The Telecommunications Management Network (TMN) is designed to manage the telecommunications network and is oriented towards addressing telecommunications service providers. TMN is the standard of the International Telecommunication Union (ITU) and is based on OSI CMIP/CMIS specifications. TMN extends the concept of management beyond managing networks and network components; its specifications address service and business considerations.
The IEEE standards for LAN and MAN specifications are concerned only with OSI layers-1 (physical) and layer-2 (data link) and they are structured similar to OSI specification. Both OSI/CMIP and Internet/SNMP protocols use IEEE standards for the lower layers. The IEEE 802.x series of specifications defines the standards for the various physical media and data link protocols. IEEE 802.1 specifications present overview, architecture and management. The IEEE 802.2 standards specify the logical link control (LLC) layer. The LLC layer provides transparency of the various physical media and protocols to the network layer. The other specifications in the IEEE services are for specific media and protocols, for example, the 802.3 specifications for Ethernet LANs.
The last category in Table 3.1 is web-based management, which is based on web technology. It uses a web server for the management system, and web browsers for network management stations. Because this is an evolving technology, no standards exist at present. Two technologies are in vogue, Web-Based Enterprise Management (WBEM) and Java Management Extensions (JMX). A recently formed task force, Desktop Management Task Force (DMTF) is developing specifications for WBEM. The DMTF has chosen the Microsoft object-oriented management model, as the common information model. JMX is based on a special subset of Java applets developed by Sun Micro Systems that runs in the network components.
Network management is further complicated when the management system uses the new technology. The SNMP, being based on scalar technology and simple definition of managed objects, was widely favoured over CMIP. With the need for a total management of network, service, and business for telecommunications service providers, TMN. which uses CMIP, is being revived. CMIP, which was hard to implement because it required large memory and a better understanding of objectoriented technology, is now easier to implement. However, because of the numerous existing SNMP-based agents, SNMP is also being explored for implementing TMN. Both SNMP and CIIIP use polling methodology, which puts an additional load on the network. Besides. both require dedicated workstations for the network management system. With the new web-based management system, not only can object-oriented technology be implemented, but also the dedicated workstation constraint is removed by the uses of web browsers.
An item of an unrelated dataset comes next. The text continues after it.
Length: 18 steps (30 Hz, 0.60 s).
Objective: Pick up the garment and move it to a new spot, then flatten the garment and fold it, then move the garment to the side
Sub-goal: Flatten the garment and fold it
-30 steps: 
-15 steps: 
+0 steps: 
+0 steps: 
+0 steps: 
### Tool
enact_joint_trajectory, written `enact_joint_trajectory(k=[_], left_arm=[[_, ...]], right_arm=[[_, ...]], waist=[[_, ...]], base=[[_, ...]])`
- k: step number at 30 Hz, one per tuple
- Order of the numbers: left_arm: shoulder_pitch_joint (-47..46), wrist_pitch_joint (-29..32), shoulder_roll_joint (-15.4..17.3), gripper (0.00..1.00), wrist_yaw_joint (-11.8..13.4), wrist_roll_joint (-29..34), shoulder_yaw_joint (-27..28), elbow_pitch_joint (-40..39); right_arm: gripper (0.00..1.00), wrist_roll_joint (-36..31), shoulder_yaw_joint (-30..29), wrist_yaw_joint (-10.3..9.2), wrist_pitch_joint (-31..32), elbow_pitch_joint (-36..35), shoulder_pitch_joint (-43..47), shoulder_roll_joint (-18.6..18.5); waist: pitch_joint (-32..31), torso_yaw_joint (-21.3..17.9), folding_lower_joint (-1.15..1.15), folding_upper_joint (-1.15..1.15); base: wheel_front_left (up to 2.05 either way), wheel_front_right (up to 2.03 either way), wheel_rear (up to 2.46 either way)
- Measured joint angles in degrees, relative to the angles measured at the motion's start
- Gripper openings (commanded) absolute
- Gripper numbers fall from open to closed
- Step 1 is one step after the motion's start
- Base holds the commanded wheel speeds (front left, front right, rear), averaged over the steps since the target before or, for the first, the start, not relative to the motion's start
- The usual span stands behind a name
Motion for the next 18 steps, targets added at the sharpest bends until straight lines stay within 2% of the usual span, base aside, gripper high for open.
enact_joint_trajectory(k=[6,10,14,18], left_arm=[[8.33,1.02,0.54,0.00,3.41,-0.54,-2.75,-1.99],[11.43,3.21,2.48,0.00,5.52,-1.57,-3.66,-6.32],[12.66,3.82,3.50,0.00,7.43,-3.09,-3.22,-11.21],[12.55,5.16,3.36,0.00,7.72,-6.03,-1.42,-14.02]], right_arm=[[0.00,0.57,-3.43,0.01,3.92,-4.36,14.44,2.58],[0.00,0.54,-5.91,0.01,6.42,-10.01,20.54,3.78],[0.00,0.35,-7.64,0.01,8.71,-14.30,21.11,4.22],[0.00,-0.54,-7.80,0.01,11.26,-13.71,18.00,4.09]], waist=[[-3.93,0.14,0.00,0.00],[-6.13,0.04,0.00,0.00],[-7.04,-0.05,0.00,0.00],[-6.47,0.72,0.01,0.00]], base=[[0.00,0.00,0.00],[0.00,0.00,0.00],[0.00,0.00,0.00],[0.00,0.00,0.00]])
13.3 NETWORK MANAGEMENT MODEL
The OSI network model is an ISO standard and is vastly superior to all the models; it is structured and it addresses all the aspects of management. Figure shows an OSI network management architecture model that comprises four models, organizational model, information model, communication model, and functional model.
Although this classification of models is based on OSI architecture, and only some of the models are applicable to other architectures, it gives us a comprehensive picture of the different aspects of network management.
The organization model describes the components of a network management system, their functions, and their infrastructure. The organization model is defined in ISO 10040 OSI System Management Overview. It defines the terms object, agent, and manager. Network objects consist of network elements such as hosts, bridges, routers, and so on. They can be classified into managed and unmanaged objects or elements. The managed elements have a management process running in them, called an agent. The unmanaged elements do not have a management process running in them. The manager manages the managed element. There is a database in the manager, but not in the agent. The manager queries the agent and receives management data, processes it and stores it in its database. The agent can also send minimal set of alarm information to the manager, unsolicited.
The OSI information model deals with the structure and organization of management information. ISO 10165 specifies the structure of the management information (SMI) and the information database, Management Information Base (MIB). SMI describes how the management information is structured while MIB deals with the relationship and storage of management information.
The third model in OSI management is the communication model, which has three components: management application processes that function in the application layer, layer management between layers, and layer operations within the layers.
The functional model is the fourth component of OSI management. It deals with the user-oriented requirement of network management. OSI defines five functional application areas, namely, configuration, fault, performance, security and accounting. These are defined as system management functions in OSI.
INFRASTRUCTURE FOR NETWORK MANAGEMENT
Network management includes the deployment, integration, and coordination of the hardware, software, and human elements to monitor, test, poll, configure, analyze, evaluate and control the network and element resources to meet the real-time, operational performance, and quality of service requirements at a reasonable cost. Because the network devices are distributed for the management to acquire the ability to monitor, test, poll, configure and control the hardware and software components in a network, the network administrator should be able to gather data (for example, for monitoring purposes) from a remote entity and be able to effect changes (for example, control) at that remote entity. A human analogy will prove useful here for understanding the infrastructure needed for network management.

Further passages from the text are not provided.